Task description: Starting at the line with "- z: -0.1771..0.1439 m" in it, reproduce each line below through the last one, exactly, and include nothing else.

Data supplied:

****************

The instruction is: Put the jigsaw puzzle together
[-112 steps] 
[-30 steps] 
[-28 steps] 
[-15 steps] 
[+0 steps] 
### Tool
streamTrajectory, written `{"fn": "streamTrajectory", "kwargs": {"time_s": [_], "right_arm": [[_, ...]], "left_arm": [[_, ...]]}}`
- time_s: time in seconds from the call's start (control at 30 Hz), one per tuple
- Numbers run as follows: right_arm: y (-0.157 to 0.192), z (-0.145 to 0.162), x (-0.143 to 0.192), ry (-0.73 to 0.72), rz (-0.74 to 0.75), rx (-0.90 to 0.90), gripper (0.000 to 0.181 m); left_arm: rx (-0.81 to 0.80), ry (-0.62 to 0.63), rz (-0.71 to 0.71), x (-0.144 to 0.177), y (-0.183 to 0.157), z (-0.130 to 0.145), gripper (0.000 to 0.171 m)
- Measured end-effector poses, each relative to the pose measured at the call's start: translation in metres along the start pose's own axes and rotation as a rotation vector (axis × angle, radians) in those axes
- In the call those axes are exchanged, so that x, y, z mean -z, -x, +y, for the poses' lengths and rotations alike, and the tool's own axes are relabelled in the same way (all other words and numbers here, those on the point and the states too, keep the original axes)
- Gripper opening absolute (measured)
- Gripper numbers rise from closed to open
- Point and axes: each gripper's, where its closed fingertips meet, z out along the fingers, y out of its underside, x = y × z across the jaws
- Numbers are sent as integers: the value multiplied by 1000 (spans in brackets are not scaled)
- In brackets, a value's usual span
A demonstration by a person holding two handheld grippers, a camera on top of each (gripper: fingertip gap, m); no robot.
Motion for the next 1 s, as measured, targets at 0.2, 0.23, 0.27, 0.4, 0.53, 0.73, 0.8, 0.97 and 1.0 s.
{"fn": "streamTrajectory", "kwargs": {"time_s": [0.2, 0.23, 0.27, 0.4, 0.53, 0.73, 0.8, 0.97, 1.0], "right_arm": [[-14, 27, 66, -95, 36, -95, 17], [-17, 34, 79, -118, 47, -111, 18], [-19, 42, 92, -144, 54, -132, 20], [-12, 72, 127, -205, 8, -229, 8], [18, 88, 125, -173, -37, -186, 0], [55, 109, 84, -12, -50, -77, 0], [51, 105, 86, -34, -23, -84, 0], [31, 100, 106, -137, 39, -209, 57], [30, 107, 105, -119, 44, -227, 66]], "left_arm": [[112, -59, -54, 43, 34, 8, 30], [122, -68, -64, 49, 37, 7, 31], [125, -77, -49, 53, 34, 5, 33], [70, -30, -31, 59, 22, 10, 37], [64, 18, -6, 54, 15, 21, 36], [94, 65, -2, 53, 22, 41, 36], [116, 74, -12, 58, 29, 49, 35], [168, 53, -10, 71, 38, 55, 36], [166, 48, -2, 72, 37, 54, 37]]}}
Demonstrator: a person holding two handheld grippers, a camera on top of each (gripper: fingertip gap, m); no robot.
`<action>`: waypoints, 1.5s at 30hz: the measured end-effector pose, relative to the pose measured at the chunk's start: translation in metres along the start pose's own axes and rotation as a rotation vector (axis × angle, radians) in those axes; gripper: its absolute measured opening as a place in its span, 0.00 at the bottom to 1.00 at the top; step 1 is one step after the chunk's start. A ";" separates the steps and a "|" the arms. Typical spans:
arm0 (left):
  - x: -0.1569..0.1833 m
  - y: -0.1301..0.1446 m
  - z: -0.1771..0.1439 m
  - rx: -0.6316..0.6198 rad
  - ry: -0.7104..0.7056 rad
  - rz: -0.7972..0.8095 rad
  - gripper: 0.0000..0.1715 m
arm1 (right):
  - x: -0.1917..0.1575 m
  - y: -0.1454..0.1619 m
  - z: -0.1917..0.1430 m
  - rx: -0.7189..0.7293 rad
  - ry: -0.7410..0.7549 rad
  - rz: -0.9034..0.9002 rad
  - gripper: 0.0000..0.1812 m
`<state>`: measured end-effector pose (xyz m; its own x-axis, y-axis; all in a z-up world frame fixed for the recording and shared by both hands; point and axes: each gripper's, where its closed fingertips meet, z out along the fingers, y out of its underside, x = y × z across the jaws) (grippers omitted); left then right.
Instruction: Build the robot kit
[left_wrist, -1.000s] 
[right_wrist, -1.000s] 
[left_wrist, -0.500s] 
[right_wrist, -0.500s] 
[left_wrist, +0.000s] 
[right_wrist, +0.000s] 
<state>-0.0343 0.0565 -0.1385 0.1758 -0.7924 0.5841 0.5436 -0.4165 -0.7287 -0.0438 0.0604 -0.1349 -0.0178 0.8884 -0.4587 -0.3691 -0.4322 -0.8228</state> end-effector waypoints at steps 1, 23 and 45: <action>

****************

Task solution:
  - z: -0.1771..0.1439 m
  - rx: -0.6316..0.6198 rad
  - ry: -0.7104..0.7056 rad
  - rz: -0.7972..0.8095 rad
  - gripper: 0.0000..0.1715 m
arm1 (right):
  - x: -0.1917..0.1575 m
  - y: -0.1454..0.1619 m
  - z: -0.1917..0.1430 m
  - rx: -0.7189..0.7293 rad
  - ry: -0.7410..0.7549 rad
  - rz: -0.9034..0.9002 rad
  - gripper: 0.0000..0.1812 m
`<state>`: measured end-effector pose (xyz m; its own x-axis, y-axis; all in a z-up world frame fixed for the recording and shared by both hands; point and axes: each gripper's, where its closed fingertips meet, z out along the fingers, y out of its underside, x = y × z across the jaws) (grippers omitted); left then right.
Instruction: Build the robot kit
[left_wrist, -1.000s] 
[right_wrist, -1.000s] 
[left_wrist, -0.500s] 
[right_wrist, -0.500s] 
[left_wrist, +0.000s] 
[right_wrist, +0.000s] 
<state>-0.0343 0.0565 -0.1385 0.1758 -0.7924 0.5841 0.5436 -0.4165 -0.7287 -0.0438 0.0604 -0.1349 -0.0178 0.8884 -0.4587 -0.3691 -0.4322 -0.8228</state> end-effector waypoints at steps 1, 23 and 45: <action>

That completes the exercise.